Es handelt sich hierbei um eine kathetergestützte Therapie, bei der mit einem Clip die „Klappenschwäche“, sprich Insuffizienz, therapiert wird. Dieses neue System orientiert sich an der bekannten Cliptechnologie im Bereich der Mitralklappe, die auch in unserer Klinik schon vielfach verwendet wurde. 
Dabei wird der Clip durch die Oberschenkelvene zum Herzen geführt, um einen Teil der Klappenränder miteinander zu verbinden. Durch die verbesserte Abdichtung wird so der schädliche Blutrückfluss reduziert. Durch diesen Ansatz ist das Herz in der Lage, das Blut effizienter zu pumpen. Für betroffene Patienten ist das eine gute Nachricht, denn bisher war diese Erkrankung auf einem anderen Weg nur schwer behandelbar.

Neben einer Senkung der Sterblichkeit, steht die Verbesserung der Lebensqualität im Mittelpunkt dieses neuartigen Verfahrens.

Prof. Dr. Cemil Özcelik, Chefarzt der Klinik für Kardiologie

Was macht diese Methode so besonders? 
Diese nichtchirurgische Therapieform zur Behandlung der Trikuspidalklappen-Insuffizienz steht erst seit Frühjahr 2020 zur Verfügung und ist ausgesprochen sicher und effektiv. Besonders ist es auch, weil wir das weltweit erste minimalinvasive, auf einem Clip basierende Reparatursystem verwenden.

So sieht der Clip aus, der durch die Oberschenkelvene zum Herzen geführt wird.

Inwiefern profitieren Patienten von dieser neuen Methode? 
Patienten, die unter einer Trikuspidalklappen-Insuffizienz leiden, sind in der Regel älter und von verschiedenen Vorerkrankungen betroffen. Eine Operation am offenen Herzen ist hier oftmals sehr risikoreich. Mit dem kathetergestützten Verfahren wird so ein großer Eingriff überflüssig.
Ganz unmittelbar profitieren Patienten nach Einsatz des Clips davon, dass sie weniger Luftnot haben. Zudem werden Wassereinlagerungen, die zu häufigen Krankenhausaufenthalten führen, vermieden. Neben einer Senkung der Sterblichkeit, steht die Verbesserung der Lebensqualität im Mittelpunkt dieses neuartigen Verfahrens.

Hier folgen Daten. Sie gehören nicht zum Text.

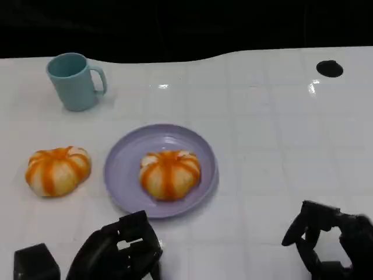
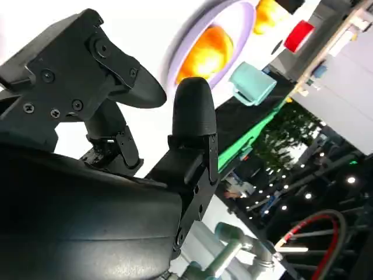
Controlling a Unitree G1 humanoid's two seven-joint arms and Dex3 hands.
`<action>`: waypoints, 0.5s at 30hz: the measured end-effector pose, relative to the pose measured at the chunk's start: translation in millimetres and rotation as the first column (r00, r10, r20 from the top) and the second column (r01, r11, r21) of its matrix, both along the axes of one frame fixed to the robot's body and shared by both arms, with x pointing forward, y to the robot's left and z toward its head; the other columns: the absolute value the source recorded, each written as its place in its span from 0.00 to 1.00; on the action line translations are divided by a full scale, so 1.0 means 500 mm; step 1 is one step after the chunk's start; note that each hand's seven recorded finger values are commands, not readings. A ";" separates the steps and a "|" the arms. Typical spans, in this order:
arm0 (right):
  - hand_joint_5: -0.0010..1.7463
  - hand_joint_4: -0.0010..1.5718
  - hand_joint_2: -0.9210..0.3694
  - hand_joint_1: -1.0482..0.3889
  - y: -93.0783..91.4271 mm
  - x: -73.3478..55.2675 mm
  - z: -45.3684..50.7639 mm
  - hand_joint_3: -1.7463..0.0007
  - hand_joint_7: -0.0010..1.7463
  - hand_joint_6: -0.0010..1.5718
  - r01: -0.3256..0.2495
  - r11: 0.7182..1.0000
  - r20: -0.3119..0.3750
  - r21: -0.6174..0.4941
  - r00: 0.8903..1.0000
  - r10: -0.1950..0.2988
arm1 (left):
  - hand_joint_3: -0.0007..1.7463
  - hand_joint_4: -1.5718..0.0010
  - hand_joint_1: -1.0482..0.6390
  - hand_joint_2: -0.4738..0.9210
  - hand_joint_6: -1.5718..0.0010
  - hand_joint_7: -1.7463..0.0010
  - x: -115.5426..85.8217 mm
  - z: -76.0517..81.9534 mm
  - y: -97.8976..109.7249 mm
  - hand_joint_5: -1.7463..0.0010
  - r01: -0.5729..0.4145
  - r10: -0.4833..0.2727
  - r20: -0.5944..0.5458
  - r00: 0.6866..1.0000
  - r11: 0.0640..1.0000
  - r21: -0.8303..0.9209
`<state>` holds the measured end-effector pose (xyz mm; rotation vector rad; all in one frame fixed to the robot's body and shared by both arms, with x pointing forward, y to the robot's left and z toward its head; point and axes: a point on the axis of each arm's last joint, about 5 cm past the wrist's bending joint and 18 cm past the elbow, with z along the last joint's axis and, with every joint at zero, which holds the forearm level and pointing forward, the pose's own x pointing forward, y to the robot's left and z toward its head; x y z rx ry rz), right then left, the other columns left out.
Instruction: Grasp the bread from the table and place it into the plate.
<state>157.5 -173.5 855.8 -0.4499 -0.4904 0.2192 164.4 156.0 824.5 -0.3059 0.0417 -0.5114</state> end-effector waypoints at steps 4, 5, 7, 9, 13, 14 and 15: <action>0.99 0.51 0.45 0.66 0.001 0.006 0.001 0.25 0.80 0.45 0.002 1.000 0.007 0.002 1.000 -0.002 | 0.32 0.50 0.26 0.86 0.53 0.17 0.000 0.000 0.000 0.00 0.000 0.000 0.000 1.000 1.000 0.000; 0.99 0.51 0.45 0.66 0.001 0.007 0.001 0.25 0.80 0.45 0.002 1.000 0.007 0.002 1.000 -0.002 | 0.32 0.50 0.26 0.86 0.53 0.17 0.000 0.000 0.000 0.00 0.000 0.000 0.000 1.000 1.000 0.000; 0.99 0.51 0.45 0.66 0.001 0.007 -0.002 0.25 0.80 0.45 0.005 1.000 0.002 0.001 1.000 -0.005 | 0.32 0.50 0.26 0.86 0.53 0.17 0.000 0.000 0.001 0.00 -0.001 0.001 0.000 1.000 1.000 0.000; 1.00 0.51 0.45 0.66 0.002 0.008 -0.004 0.25 0.79 0.45 0.006 1.000 0.000 -0.003 1.000 -0.006 | 0.32 0.50 0.27 0.86 0.52 0.17 0.000 0.000 0.002 0.00 -0.001 0.001 0.000 1.000 1.000 0.002; 1.00 0.52 0.44 0.65 0.002 0.013 -0.006 0.26 0.78 0.46 0.005 1.000 0.002 -0.004 1.000 -0.005 | 0.32 0.50 0.26 0.86 0.52 0.17 0.001 0.000 0.004 0.00 -0.002 0.002 0.001 1.000 1.000 0.003; 1.00 0.52 0.44 0.65 0.003 0.014 -0.006 0.26 0.78 0.46 0.004 1.000 0.003 -0.004 1.000 -0.004 | 0.32 0.50 0.26 0.86 0.52 0.17 0.000 0.000 0.004 0.00 -0.004 0.004 0.000 1.000 1.000 0.001; 1.00 0.52 0.44 0.65 0.003 0.015 -0.005 0.26 0.78 0.46 0.004 1.000 0.004 -0.003 1.000 -0.004 | 0.32 0.50 0.26 0.86 0.52 0.17 0.000 0.000 0.005 0.00 -0.004 0.004 -0.001 1.000 1.000 0.002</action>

Was bedeutet der Einsatz des neuen Verfahrens für die Klinik für Kardiologie? 
Durch den Einsatz dieser Methode erweitern wir unser Portfolio um ein wichtiges Verfahren, das in Deutschland noch nicht flächendeckend angewandt wird. Allein in Berlin gibt es aktuell nur noch eine weitere Klinik, die diese Methode durchführt. 
Auf diese Weise unterstreichen wir unsere hohe Expertise in der Behandlung von verschiedenen Klappenerkrankungen. 


Herzwochen der Deutschen Herzstiftung e.V.: 
Die Herzwochen 2020 stehen unter dem Motto „Das schwache Herz“ und richten sich an Patienten, Angehörige, Ärzte und alle, die sich für das Thema Herzschwäche interessieren. An der jährlichen Aufklärungskampagne vom 1. bis 30. November eines Jahres beteiligen sich Kliniken, niedergelassene Kardiologen, Krankenkassen und Betriebe.